:: Supplied data ::
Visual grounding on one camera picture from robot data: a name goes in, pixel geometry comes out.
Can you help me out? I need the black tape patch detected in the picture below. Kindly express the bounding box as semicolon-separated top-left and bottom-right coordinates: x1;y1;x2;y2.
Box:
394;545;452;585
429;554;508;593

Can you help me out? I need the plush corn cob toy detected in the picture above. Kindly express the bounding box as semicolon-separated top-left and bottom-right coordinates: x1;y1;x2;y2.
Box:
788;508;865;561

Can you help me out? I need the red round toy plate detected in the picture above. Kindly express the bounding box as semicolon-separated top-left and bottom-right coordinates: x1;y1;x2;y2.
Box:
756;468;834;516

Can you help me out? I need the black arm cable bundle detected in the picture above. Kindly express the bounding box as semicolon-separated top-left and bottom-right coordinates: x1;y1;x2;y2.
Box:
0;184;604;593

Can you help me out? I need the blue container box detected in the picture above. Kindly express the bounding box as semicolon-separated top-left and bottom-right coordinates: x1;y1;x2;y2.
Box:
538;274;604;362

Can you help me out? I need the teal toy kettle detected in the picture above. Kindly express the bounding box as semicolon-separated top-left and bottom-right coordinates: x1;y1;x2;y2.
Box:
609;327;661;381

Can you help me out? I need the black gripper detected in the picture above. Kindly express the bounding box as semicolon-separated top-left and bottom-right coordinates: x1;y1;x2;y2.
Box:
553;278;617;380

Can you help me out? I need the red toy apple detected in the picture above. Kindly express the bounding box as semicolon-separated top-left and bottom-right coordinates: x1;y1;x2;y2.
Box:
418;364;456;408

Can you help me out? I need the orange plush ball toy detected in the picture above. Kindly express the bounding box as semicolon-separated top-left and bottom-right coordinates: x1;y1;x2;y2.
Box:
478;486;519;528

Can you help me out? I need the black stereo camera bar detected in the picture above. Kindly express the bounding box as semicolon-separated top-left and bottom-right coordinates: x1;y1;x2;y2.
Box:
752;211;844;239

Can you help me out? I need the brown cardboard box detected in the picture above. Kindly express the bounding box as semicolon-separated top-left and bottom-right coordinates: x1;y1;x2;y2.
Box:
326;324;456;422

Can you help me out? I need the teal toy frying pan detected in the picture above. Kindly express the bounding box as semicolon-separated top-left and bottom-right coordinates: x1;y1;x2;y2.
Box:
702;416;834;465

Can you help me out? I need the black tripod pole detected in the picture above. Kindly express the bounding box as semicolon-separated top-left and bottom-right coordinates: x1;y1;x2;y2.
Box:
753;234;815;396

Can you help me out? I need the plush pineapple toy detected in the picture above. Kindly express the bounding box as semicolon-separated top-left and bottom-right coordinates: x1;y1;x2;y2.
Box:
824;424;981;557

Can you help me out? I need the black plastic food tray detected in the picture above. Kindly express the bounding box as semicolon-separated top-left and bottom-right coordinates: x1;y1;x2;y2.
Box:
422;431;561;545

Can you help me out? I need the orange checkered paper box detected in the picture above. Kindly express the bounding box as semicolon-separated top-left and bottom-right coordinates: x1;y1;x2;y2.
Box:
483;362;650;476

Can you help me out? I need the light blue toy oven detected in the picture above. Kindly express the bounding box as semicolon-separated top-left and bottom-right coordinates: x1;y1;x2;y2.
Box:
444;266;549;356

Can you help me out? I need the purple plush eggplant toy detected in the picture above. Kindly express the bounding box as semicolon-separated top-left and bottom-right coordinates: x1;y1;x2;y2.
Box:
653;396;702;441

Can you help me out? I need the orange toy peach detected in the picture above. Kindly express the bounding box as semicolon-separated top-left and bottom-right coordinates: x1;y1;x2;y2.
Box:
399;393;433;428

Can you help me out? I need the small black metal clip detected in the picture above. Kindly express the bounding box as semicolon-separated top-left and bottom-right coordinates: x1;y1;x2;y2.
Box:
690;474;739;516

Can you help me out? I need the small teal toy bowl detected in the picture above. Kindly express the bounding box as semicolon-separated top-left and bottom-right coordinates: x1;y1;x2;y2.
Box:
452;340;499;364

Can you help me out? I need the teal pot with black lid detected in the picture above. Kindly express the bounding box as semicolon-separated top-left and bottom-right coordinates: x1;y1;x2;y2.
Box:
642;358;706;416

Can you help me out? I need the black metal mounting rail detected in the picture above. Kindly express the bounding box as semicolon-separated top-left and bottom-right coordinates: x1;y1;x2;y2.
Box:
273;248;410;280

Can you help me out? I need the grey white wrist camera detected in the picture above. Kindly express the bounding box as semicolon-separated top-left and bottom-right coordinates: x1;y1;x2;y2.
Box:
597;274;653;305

* * *

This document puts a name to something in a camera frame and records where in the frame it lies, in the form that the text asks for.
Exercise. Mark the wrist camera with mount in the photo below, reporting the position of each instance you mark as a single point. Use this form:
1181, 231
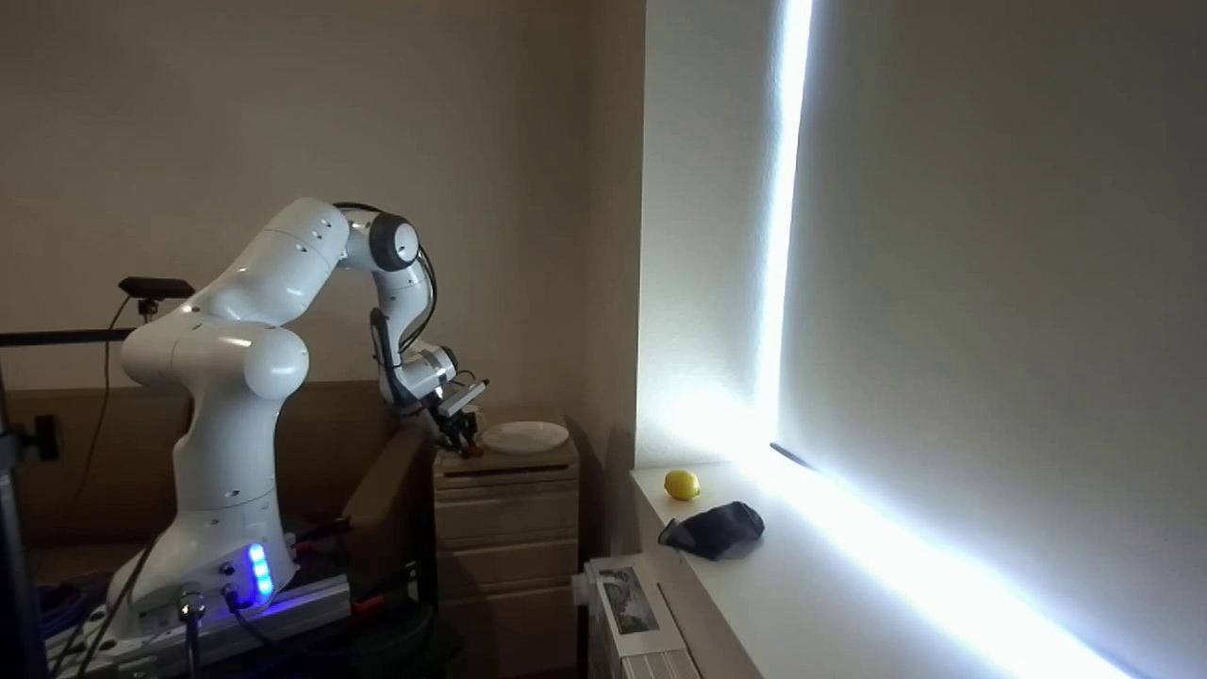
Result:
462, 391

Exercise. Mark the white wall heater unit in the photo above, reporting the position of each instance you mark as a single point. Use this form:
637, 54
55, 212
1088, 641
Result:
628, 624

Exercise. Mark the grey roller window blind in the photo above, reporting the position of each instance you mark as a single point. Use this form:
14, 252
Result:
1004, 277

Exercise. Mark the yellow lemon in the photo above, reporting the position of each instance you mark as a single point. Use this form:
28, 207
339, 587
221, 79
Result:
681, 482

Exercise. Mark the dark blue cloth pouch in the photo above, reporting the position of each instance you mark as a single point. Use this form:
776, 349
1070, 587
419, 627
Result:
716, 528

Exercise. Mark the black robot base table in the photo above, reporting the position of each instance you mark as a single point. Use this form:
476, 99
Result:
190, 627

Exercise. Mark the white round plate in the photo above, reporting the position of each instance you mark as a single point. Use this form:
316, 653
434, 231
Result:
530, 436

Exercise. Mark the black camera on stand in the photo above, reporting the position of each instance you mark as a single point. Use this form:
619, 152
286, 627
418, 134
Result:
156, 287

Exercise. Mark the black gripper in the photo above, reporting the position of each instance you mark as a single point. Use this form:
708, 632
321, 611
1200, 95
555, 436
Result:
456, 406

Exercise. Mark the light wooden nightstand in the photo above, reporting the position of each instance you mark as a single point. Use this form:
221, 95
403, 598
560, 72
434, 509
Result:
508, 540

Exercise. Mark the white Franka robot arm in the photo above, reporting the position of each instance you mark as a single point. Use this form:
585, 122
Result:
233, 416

---

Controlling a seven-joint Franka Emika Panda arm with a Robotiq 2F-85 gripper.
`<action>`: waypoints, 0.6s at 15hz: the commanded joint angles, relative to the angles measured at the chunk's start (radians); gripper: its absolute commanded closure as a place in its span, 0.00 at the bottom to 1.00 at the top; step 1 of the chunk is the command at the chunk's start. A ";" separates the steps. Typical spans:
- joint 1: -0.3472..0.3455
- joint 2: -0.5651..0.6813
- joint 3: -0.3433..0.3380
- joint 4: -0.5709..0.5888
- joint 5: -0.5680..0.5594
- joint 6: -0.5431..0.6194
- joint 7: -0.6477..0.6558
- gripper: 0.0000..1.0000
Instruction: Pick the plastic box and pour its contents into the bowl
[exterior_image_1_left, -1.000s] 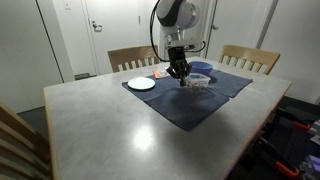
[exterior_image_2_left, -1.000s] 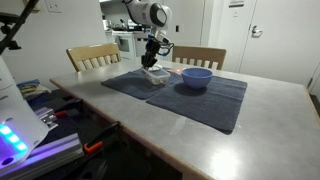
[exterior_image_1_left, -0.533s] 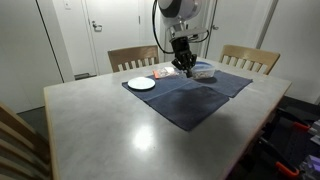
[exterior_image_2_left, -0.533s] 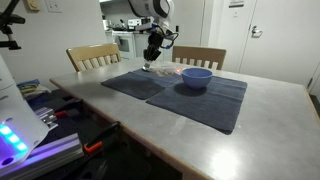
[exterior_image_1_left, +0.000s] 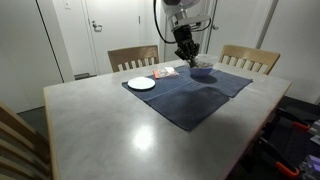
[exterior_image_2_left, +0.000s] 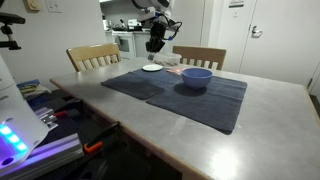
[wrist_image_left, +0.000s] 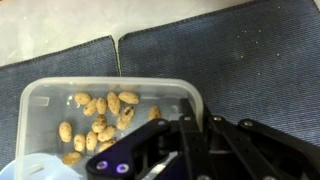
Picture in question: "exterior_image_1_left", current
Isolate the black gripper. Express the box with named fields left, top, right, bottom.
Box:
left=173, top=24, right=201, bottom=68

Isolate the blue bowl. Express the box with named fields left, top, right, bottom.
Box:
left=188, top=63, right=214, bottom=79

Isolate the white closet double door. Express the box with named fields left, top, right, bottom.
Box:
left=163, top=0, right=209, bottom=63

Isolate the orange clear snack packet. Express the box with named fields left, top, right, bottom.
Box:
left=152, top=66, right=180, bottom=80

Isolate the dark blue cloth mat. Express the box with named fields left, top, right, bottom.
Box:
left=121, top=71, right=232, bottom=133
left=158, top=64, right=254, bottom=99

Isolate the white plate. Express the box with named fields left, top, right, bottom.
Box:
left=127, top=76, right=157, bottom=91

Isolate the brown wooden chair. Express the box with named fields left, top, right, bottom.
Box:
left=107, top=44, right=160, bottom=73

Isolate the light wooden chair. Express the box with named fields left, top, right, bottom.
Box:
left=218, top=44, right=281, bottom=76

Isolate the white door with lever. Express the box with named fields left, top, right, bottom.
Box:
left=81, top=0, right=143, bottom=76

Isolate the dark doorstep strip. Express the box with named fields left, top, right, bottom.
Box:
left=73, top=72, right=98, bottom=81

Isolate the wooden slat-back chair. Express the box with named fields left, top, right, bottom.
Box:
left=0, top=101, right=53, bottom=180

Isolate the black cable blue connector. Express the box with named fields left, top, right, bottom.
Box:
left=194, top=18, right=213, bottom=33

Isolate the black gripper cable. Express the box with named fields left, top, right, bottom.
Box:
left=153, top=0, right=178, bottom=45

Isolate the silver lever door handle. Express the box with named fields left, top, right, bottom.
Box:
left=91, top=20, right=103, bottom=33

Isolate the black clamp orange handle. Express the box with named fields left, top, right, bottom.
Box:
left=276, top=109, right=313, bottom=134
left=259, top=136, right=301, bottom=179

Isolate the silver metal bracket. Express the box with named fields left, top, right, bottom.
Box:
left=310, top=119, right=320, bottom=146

:: Work to be completed ::
Output only the lines above from the one containing "Exercise. Mark the wrist" to the one containing "Exercise. Mark the yellow", both included, exactly as written and with no pictures.

:: Solution to this problem ::
Exercise. Mark the wrist camera with mount in the photo below, reporting the position of each instance you mark as a single point. Use this form:
1181, 231
Result:
462, 391

Exercise. Mark the white wall heater unit in the photo above, reporting the position of each instance you mark as a single point. Use this form:
637, 54
55, 212
1088, 641
Result:
628, 624

Exercise. Mark the grey roller window blind in the photo above, reporting the position of each instance you mark as a single point. Use this form:
14, 252
Result:
1004, 277

Exercise. Mark the yellow lemon in the photo above, reporting the position of each instance you mark as a single point. Use this form:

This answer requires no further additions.